Кумиров подумал, что он, возможно, успеет подхватить охранника, а возможно, и не успеет, что, впрочем, для него уже не столь важно, потому что сегодня, сейчас, в своем собственном доме он стал убийцей. Голова Груды коснулась стекол и увлекла часть их за собой, а шея наткнулась на вертикально стоявшие осколки и поглотила их, словно человеческая кожа и вены решились противостоять лезвиям оконного стекла. В этом противостоянии одушевленного и неодушевленного произошла иная победа: балконная дверь не выдержала веса упитанного бойца и рухнула вместе с ним, обильно истекающим бьющей из его шеи и почему-то дымящейся кровью.
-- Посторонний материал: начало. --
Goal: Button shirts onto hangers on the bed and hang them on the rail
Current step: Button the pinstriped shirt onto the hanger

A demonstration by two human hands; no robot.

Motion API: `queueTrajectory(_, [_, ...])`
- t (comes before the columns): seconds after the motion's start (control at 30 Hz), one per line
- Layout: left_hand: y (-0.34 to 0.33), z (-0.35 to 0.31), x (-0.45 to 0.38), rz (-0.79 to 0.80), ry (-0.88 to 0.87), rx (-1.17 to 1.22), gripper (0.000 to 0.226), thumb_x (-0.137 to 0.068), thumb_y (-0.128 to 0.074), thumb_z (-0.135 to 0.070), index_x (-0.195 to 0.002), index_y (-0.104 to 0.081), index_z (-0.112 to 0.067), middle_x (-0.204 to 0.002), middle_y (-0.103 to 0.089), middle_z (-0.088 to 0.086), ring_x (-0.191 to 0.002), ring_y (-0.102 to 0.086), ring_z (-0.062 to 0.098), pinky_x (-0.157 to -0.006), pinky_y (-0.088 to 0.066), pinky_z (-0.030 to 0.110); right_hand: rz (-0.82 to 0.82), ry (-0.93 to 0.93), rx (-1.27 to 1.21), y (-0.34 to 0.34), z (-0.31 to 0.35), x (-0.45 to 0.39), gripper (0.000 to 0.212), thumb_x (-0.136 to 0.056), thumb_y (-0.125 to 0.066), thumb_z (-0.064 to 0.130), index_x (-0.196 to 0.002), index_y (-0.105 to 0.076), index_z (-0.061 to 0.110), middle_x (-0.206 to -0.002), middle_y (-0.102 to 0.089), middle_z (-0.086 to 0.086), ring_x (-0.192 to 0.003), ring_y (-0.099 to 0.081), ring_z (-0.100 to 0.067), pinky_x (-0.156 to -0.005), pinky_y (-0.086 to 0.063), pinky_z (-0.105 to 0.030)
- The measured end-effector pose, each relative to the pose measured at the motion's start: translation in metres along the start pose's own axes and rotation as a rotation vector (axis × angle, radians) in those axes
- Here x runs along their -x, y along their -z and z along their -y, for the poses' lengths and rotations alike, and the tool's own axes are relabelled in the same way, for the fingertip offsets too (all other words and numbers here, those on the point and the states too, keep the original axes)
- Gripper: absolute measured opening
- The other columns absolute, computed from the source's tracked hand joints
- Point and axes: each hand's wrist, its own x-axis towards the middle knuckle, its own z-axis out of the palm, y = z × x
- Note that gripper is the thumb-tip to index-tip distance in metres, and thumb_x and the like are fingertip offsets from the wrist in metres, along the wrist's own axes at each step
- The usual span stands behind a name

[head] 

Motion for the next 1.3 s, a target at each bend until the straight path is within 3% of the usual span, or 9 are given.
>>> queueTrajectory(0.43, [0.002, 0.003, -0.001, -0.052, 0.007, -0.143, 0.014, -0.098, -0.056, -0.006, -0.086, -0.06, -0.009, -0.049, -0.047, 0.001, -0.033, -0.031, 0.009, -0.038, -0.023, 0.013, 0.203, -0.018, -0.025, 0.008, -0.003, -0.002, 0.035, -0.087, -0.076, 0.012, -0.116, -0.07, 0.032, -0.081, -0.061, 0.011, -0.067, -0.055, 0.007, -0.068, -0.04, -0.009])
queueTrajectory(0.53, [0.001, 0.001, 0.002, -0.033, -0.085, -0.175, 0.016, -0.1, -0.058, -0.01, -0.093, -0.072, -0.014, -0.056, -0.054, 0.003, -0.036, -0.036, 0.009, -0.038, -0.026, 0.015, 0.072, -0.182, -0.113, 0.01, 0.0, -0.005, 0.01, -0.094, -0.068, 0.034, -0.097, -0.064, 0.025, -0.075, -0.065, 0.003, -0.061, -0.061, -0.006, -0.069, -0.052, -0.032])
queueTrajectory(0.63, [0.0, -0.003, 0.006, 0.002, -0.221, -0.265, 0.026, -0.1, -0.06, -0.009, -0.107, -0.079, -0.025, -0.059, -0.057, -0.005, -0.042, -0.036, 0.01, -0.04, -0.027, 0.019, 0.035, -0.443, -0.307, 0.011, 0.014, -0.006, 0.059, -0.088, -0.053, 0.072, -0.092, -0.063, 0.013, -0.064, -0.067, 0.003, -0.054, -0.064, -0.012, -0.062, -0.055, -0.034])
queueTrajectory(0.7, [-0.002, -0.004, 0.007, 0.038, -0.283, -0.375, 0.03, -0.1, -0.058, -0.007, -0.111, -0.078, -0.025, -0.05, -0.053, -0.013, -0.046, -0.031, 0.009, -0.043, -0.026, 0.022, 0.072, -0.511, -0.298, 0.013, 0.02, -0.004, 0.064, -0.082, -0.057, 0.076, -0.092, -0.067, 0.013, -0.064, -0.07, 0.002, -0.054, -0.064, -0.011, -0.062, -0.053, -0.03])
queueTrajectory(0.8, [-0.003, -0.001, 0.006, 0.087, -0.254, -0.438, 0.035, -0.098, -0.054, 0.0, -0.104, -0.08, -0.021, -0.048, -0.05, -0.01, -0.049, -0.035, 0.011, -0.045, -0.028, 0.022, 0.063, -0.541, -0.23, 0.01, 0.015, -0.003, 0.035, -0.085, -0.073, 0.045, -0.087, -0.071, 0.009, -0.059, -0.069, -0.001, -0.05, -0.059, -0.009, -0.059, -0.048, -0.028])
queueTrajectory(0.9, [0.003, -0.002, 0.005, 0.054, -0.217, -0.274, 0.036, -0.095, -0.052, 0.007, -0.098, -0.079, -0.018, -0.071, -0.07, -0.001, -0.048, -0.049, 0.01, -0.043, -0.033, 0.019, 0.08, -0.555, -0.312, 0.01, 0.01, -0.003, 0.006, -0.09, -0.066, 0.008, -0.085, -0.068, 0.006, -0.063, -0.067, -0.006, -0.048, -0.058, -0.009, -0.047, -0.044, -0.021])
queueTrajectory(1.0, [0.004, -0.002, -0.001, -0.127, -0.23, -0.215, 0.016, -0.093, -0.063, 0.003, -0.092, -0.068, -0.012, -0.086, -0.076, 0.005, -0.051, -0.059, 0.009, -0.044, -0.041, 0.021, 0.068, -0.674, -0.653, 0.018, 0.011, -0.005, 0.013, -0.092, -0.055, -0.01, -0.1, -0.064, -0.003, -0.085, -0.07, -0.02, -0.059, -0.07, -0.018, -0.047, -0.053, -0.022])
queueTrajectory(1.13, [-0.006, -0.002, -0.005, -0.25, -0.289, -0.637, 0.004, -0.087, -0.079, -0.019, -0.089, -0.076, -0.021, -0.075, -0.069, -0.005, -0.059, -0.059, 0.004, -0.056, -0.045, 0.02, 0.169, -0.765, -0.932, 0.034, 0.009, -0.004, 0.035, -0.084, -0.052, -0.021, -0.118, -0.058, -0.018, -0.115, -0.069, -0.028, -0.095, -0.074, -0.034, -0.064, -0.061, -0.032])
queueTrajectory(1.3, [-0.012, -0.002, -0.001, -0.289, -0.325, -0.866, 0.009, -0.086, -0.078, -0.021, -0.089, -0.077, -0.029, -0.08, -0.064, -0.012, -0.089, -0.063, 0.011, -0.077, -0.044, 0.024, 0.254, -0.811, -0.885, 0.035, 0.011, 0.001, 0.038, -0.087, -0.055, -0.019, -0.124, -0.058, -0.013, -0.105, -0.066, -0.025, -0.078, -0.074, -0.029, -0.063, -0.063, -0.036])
Да, именно этот не имеющий запаха дым произвел на Александра наиболее сильное впечатление, и он даже замер на некоторое время, с непривычным для себя восторгом созерцая плоды своей скоропалительной расправы.
— Яремная жила… — отметил про себя Кумиров участок шеи, на котором что-то пульсировало и откуда фонтанировала, словно шипучка, ярко-алая, почти светящаяся кровь.
Опомнившись, он заметил в своей руке биту, поднял ее и снова ударил, наверное уже по-настоящему, мертвого Груду. После первого удара он нанес второй, и еще, и еще, а потом он бил по тому, что осталось от головы. Утрамбую, и смеялся, и кричал, угрожая кому-то, пока невидимому, но существующему где-то, может быть, даже в нем самом.